Each level of alcohol intake was not associated with significantly increased mean fibrosis compared to the next higher level (i.e., 0 vs. 0.1-20 g/day, 0.1-20 g/day vs. 20.1-50 g/day). Although overall fibrosis was greater in patients with HCV who drink heavily than in those who did not, there was a range of disease in each category of alcohol intake.
 
AUTHOR DISCUSSION
 
Intrahepatic inflammation, serum ALT, and patient age were the independent multivariate predictors of hepatic fibrosis in this study. The multivariate odds ratio for inflammation was highly significant, whereas that for heavy alcohol intake just missed being statistically significant. The independent effect of inflammation is supported by La Jolla patients having a similar degree of hepatic fibrosis than patients at the other two sites, despite less alcohol consumption. This could be due to an aggressive immune response in La Jolla patients, supported by their statistically higher ALT. La Jolla patients clearly drank less alcohol than patients from the other two centers, but had similar fibrosis, highlighting the importance of factors other than alcohol in their disease progression.
 
ALT value and histological inflammation have been found to be associated with fibrosis in several other studies; the inflammatory response to hepatitis C seems to contribute to disease progression.
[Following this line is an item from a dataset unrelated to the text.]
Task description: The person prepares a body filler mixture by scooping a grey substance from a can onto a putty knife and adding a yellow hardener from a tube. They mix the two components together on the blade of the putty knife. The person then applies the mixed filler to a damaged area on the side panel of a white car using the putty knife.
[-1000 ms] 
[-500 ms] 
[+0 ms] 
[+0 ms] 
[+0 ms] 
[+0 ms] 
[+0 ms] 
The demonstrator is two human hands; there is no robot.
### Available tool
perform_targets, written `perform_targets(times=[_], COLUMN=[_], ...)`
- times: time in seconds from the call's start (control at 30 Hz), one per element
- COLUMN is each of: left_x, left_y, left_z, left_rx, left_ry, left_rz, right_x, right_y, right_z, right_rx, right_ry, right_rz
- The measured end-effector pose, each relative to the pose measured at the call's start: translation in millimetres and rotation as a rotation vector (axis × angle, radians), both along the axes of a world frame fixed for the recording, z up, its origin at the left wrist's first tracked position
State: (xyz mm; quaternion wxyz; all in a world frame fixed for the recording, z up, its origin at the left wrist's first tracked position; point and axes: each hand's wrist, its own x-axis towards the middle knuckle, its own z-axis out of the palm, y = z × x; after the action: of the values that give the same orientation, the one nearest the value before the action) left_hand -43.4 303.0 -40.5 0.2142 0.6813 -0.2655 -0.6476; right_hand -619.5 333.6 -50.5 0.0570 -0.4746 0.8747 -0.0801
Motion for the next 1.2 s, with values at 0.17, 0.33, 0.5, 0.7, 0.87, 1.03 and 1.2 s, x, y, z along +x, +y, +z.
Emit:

ALT and histological inflammation were highly correlated with one another in this study. The fact that neither ALT nor histological inflammation correlated with alcohol intake in univariate analysis suggests that alcohol does not act through increased inflammation in exerting an effect on fibrosis.
 
Most studies of risk factors for HCV progression have also found that patient age and duration of HCV infection are primary determinants of histological fibrosis. In univariate models in this study, both age and duration of HCV infection were associated with fibrosis, but in multivariate models only age retained its significance. This may be explained by age being a better surrogate of duration of HCV infection than our estimate of HCV duration, which is based, as in most studies, on time of first injection drug use or blood transfusion. Fibrosis may also be truly an age-dependent process, as some have suggested.
 
It should be noted that the degree and estimated rate of histological scarring in our cohort differs from some other published studies. Poynard et al., using essentially the same system for scoring fibrosis, found a mean fibrosis score of 1.95 U in their cohort; estimated mean duration of HCV infection was 12.4 years, and the estimated mean rate of fibrosis progression was 0.25 U/year. Our patients had less fibrosis (mean 1.56 U), and a longer duration of HCV (mean 23.7 years), leading to a slower estimated mean rate of fibrosis progression, 0.08 U/year. Our values are similar to those published from other American liver clinic studies. Differences between cohorts likely reflect differences in timing of viral acquisition, host susceptibility, and environmental factors.